Вчера к завершению ночного заседания роли распределились до конца: из вежливости предложили Львову стать министром иностранных дел, он отказался, значит – Терещенко. Керенский заявил своё желание быть полным наследником Гучкова, то есть взять и морское министерство.
Теперь из условий Исполкома и вчерашних совместных обсуждений Некрасов составлял Декларацию без всякого труда, охотно накреняясь в сторону социалистов, крепче будет союз. Кто однажды сказал политическое «а» – должен сказать и социальное «б». Ну, не сразу прямо «обложение имущих классов», а «обратить внимание на обложение имущих классов». С удовольствием вписал «без аннексий и контрибуций», но смягчил «подготовку новых переговоров с союзниками» на «подготовительные шаги к соглашению с ними» в духе мира и братства народов: так, не связывая прямо союзников, он брал обязательство за своё правительство. И дальше так, переставлял фразы из условий ИК, но делал их более полнословными для солидности. И, как вчера согласились, поставил на первое место борьбу с попытками контрреволюционными, а уже на второе – с анархическими. (Вообще, есть небольшая тучка от большевиков, но они сами себя изолируют от социализма.)

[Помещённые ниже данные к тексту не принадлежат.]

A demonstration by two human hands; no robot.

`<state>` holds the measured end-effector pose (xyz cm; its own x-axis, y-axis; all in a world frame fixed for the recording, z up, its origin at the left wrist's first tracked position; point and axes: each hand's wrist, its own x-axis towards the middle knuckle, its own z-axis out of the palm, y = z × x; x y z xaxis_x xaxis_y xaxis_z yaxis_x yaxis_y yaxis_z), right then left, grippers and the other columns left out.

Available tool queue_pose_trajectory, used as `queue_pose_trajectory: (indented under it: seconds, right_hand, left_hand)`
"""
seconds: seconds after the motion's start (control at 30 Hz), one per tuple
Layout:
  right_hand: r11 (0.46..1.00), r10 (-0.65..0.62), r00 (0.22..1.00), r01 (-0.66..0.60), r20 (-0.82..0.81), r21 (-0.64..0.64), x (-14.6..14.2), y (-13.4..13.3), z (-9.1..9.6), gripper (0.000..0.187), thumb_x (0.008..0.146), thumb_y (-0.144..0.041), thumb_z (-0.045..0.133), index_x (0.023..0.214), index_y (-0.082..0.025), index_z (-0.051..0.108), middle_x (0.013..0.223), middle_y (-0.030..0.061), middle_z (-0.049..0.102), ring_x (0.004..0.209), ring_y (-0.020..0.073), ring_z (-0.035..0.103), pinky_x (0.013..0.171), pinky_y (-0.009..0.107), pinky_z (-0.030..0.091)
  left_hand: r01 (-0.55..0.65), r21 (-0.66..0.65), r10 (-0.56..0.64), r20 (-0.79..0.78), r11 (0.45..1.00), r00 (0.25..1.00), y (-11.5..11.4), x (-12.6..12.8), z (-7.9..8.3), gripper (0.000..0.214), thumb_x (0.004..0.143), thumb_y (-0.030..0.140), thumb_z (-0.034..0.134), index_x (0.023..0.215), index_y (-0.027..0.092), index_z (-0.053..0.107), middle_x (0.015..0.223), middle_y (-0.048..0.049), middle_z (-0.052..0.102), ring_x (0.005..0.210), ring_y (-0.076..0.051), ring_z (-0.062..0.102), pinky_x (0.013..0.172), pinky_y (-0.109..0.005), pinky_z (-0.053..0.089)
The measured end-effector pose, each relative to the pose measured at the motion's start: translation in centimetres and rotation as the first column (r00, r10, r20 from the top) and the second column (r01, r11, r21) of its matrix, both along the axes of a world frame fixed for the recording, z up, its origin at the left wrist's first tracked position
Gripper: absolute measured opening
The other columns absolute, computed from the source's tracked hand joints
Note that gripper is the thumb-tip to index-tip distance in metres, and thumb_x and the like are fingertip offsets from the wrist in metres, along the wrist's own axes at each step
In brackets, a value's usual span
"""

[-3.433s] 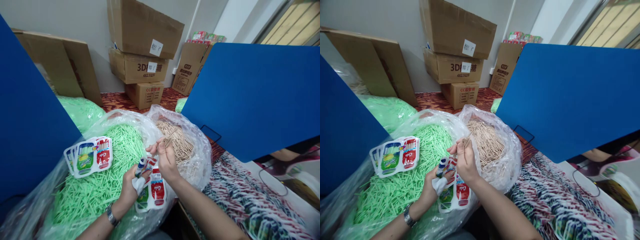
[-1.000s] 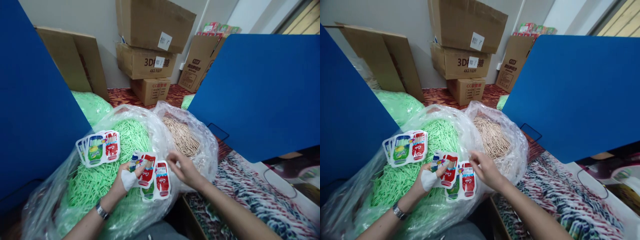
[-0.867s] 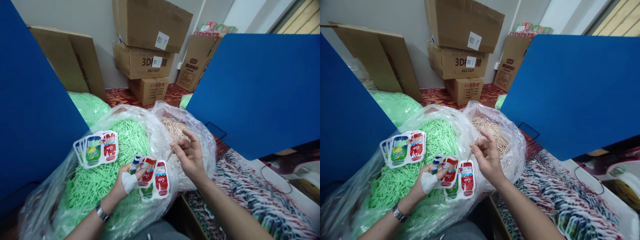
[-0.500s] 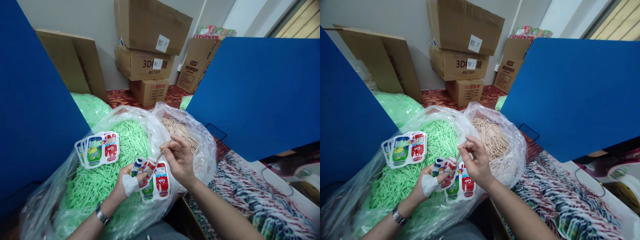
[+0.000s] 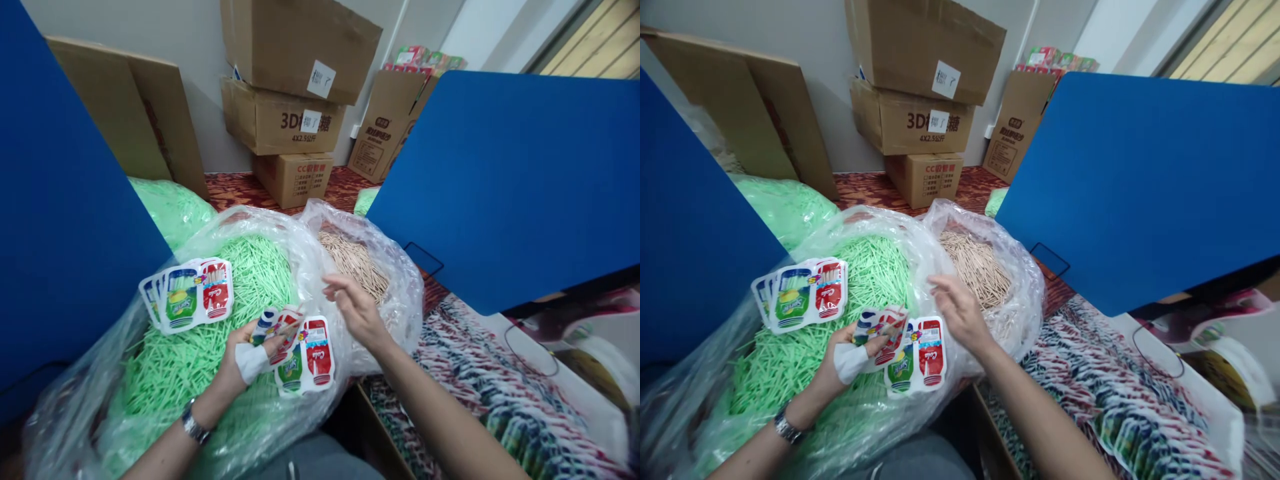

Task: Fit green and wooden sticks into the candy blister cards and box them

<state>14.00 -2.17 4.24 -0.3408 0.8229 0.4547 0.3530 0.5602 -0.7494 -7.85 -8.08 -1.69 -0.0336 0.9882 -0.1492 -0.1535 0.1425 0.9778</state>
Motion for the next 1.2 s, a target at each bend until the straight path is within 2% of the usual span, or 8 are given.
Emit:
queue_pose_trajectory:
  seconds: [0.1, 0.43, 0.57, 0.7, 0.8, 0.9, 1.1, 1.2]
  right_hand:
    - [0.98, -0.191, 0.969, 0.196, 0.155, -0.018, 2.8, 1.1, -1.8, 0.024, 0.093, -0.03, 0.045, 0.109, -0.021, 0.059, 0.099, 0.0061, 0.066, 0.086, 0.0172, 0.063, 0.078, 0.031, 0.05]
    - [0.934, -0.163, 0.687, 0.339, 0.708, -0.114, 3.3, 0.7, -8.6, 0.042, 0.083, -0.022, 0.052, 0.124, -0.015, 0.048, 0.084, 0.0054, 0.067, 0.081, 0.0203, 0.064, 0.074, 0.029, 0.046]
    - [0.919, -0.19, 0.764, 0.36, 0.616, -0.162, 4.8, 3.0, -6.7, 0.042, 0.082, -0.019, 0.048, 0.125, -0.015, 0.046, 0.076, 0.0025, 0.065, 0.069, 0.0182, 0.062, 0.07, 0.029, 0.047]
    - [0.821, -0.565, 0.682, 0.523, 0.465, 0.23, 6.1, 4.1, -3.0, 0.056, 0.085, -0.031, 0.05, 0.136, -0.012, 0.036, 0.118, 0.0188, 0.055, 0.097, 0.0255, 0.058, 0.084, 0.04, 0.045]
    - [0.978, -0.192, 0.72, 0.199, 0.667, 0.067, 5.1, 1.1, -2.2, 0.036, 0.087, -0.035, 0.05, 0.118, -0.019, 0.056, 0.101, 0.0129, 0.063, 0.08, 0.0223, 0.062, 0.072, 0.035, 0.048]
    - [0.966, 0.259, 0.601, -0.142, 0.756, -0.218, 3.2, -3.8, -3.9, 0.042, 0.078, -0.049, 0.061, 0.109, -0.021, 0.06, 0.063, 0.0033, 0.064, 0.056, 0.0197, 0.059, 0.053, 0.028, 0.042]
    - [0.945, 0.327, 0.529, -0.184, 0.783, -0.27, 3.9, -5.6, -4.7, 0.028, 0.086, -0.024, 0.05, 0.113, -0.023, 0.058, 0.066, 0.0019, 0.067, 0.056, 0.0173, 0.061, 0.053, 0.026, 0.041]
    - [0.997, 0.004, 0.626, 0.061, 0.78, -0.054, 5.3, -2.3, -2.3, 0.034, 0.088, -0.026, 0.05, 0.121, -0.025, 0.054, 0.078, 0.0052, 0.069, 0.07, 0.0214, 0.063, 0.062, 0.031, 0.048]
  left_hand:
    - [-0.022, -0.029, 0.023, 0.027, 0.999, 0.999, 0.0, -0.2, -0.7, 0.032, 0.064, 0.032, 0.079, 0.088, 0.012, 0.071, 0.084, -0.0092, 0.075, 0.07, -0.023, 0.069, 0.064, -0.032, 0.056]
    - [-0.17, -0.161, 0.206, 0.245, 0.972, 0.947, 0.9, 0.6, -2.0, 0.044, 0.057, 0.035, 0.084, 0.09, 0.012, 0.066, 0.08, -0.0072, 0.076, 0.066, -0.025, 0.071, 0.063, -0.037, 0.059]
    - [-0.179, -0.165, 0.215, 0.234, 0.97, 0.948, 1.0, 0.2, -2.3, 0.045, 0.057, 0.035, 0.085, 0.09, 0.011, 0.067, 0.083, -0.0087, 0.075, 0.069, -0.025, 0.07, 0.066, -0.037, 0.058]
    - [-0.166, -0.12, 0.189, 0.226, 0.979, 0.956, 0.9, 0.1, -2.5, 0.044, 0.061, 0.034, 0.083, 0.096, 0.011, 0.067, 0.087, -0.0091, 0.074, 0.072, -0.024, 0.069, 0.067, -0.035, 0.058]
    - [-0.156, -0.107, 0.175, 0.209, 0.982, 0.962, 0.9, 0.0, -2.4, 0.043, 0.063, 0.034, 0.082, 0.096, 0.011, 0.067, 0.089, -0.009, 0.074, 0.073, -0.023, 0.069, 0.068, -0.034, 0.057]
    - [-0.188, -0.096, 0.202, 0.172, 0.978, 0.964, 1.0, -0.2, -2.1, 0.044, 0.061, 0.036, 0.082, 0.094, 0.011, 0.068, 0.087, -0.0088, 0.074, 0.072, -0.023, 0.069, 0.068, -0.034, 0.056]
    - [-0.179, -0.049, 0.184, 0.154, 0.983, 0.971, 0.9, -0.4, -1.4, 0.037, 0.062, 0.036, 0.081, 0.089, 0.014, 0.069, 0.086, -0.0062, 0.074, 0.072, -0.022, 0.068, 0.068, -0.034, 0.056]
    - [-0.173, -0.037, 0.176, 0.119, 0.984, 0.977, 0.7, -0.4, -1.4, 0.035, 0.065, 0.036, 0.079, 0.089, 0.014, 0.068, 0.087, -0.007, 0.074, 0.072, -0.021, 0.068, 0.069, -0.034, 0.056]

Быстро справился, ещё до утреннего завтрака, и сразу – чистовик. И поспешил на встречу с Церетели, как уславливались.
Церетели был сверстник, на два года моложе, и в шутку звал Некрасова «Виссарионыч», отношения были самые лучшие и понимание быстрое, полное.
Некрасов оттенил ему: надо выразиться так, что коалиционное правительство, естественно, продолжает общедемократическую программу прежнего правительства, а не порывает с ним. Так будет устойчивее.